** Your instructions **
Output the listing below exactly, minus its images.
--- The data Enclosed Below ---
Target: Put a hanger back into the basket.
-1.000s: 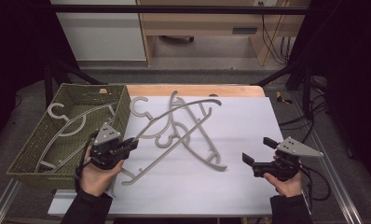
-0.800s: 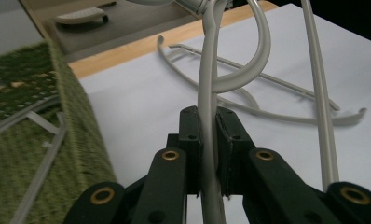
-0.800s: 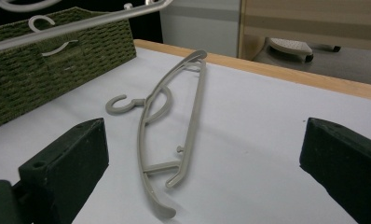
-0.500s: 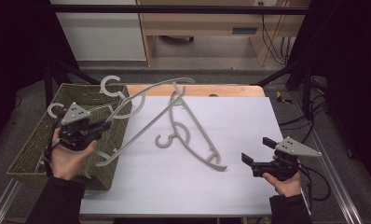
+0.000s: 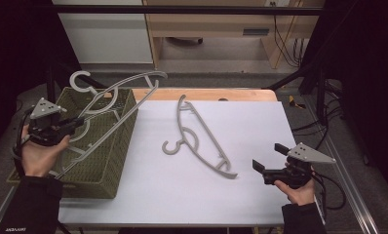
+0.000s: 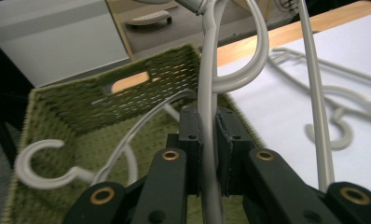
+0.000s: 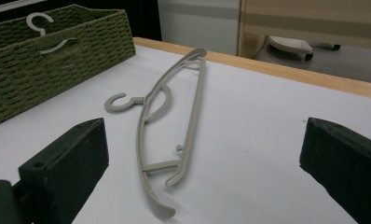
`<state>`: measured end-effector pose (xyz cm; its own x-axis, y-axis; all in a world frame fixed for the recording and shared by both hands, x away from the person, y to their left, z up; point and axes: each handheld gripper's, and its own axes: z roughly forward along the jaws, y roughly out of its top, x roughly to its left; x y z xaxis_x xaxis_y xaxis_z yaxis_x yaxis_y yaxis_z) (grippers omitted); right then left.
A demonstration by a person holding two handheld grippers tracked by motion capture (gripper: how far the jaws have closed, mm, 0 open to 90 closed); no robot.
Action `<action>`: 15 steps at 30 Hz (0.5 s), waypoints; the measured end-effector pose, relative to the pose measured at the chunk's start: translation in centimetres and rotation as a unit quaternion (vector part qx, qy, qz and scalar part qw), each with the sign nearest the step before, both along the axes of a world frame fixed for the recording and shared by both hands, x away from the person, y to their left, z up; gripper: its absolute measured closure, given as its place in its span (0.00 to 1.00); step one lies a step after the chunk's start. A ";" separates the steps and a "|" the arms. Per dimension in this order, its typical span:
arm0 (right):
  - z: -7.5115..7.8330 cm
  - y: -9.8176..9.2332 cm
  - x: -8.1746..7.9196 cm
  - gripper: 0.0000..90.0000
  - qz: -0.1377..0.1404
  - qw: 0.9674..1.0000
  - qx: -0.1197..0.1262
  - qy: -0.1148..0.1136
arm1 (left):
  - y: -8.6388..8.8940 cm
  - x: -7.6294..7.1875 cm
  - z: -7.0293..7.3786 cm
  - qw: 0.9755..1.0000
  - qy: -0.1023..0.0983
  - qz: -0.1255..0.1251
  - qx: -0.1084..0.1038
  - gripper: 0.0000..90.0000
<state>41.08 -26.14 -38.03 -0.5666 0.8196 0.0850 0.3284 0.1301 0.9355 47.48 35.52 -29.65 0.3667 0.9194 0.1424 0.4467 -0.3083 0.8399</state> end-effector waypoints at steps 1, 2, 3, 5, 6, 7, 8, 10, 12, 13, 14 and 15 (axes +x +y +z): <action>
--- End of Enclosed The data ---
** Written solution **
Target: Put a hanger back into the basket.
-1.000s: 
-0.800s: 
-0.800s: 
-0.500s: 
+0.000s: 
+0.000s: 
+0.000s: 
`<state>`: measured end-effector pose (xyz cm; its own x-axis, y-axis; all in a world frame fixed for the recording and shared by both hands, x away from the person, y to their left, z up; point and axes: each handheld gripper's, and its own axes: z roughly forward along the jaws, y roughly out of its top, x roughly to its left; x y z xaxis_x xaxis_y xaxis_z yaxis_x yaxis_y yaxis_z) (grippers omitted); right then left.
A demonstration by a person holding two handheld grippers tracked by motion capture (gripper: how far the jaws have closed, mm, 0 open to 90 closed); no robot.
Action `<action>`: 15 steps at 30 Hz (0.5 s), waypoints; the measured end-effector pose, relative to the pose measured at the chunk's start: translation in centimetres and rotation as a unit quaternion (vector part qx, qy, qz and scalar part qw), each with the sign nearest the step before, both along the axes of a world frame fixed for the recording and shared by both hands, x away from the person, y to their left, z up; gripper: its absolute measured closure, given as its place in its span (0.00 to 1.00); step one lies a step after the chunk's start. A ";" separates the steps and a "|" the arms. Per dimension in this order, its typical span:
arm0 (right):
  - z: -7.5115..7.8330 cm
  - y: -9.8176..9.2332 cm
  - x: -8.1746..7.9196 cm
  - gripper: 0.0000..90.0000
  - qz: -0.1377..0.1404
  - qw: 0.9674..1.0000
  - qx: -0.1197..0.1262
  - qy: -0.1148..0.1136
arm1 (left):
  - y: -8.6388..8.8940 cm
  - x: -7.6294..7.1875 cm
  - z: -7.0293..7.3786 cm
  - qw: 0.9755..1.0000
  - qy: -0.1023..0.0983
  - qz: -0.1255..0.1251
  - qx: -0.1084..0.1038
  - gripper: 0.0000..90.0000
<state>41.08 -26.14 -38.03 -0.5666 0.8196 0.0850 0.3284 0.1301 0.9355 47.48 35.52 -29.65 0.3667 0.9194 0.1424 0.4467 -0.3083 0.8399</state> end-effector waypoints at steps 1, 2, 3, 5, 6, 7, 8, 10, 12, 13, 14 and 15 (axes +x +y +z): <action>

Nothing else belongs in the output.